* _EXERCISE GOAL_
Nothing but a number should be given: how many lines in the entries below include the string "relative".

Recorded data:
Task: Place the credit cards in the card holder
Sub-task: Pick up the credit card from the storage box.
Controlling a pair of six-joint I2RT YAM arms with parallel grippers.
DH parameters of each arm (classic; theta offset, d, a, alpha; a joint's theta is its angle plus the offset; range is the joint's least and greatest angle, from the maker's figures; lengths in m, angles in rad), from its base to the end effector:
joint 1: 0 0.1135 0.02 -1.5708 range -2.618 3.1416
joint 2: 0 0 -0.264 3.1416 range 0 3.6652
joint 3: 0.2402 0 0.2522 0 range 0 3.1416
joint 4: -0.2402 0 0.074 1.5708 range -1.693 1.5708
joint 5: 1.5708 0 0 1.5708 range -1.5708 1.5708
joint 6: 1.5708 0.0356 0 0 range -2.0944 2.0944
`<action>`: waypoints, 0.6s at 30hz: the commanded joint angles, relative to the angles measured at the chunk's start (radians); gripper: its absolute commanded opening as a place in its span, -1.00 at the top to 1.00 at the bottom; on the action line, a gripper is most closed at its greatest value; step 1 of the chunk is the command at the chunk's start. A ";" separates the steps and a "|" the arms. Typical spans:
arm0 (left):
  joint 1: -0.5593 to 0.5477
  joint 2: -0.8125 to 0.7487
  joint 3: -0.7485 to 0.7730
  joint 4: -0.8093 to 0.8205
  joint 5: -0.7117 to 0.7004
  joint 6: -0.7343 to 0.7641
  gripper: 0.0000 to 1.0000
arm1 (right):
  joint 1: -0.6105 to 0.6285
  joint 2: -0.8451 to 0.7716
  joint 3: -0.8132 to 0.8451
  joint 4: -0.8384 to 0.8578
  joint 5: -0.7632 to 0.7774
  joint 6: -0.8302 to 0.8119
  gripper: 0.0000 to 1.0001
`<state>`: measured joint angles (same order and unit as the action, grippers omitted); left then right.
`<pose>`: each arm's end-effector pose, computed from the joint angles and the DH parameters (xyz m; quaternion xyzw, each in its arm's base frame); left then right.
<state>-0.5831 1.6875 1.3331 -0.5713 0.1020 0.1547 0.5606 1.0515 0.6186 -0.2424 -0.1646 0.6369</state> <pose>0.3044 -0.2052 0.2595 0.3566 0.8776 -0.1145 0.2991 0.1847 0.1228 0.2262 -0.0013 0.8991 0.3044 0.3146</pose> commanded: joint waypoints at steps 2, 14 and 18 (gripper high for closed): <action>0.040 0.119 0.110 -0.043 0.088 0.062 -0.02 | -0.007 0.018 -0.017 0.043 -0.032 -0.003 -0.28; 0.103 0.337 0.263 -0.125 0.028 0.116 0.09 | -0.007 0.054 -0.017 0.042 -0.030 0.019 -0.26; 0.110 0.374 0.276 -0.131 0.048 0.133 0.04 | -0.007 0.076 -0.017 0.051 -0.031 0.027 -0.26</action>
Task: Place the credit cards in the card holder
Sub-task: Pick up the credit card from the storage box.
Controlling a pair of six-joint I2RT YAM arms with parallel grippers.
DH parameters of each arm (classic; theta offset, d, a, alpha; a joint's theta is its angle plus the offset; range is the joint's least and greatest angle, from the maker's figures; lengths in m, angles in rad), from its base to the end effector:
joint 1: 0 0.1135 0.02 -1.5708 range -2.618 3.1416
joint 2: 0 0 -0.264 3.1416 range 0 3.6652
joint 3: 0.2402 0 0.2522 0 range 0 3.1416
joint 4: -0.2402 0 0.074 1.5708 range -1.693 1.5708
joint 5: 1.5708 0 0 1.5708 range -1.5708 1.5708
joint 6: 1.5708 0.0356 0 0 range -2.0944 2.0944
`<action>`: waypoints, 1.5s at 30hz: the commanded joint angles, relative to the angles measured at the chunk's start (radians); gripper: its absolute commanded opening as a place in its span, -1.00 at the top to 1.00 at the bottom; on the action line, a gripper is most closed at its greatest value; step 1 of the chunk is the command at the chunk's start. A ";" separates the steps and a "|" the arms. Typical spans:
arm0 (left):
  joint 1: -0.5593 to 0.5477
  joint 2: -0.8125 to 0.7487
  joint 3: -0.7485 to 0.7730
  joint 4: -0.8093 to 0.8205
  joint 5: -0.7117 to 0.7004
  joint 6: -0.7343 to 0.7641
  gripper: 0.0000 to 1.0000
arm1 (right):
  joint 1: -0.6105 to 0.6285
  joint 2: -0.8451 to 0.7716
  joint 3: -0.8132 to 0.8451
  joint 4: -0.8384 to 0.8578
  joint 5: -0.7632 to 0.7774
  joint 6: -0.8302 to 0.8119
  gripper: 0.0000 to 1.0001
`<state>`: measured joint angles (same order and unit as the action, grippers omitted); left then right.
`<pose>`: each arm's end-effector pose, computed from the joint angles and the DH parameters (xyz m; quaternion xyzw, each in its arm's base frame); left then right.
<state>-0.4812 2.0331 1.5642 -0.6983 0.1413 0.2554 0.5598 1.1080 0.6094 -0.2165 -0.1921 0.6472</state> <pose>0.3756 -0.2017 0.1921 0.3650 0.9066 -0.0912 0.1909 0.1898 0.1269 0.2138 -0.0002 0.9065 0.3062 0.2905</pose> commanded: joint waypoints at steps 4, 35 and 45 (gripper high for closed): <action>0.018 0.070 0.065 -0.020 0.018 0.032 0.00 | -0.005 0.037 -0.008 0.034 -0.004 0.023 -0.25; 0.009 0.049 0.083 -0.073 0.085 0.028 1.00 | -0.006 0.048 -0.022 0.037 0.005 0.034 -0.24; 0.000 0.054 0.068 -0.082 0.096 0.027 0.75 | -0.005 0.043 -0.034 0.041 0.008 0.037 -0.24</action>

* _RESPONSE BOX_
2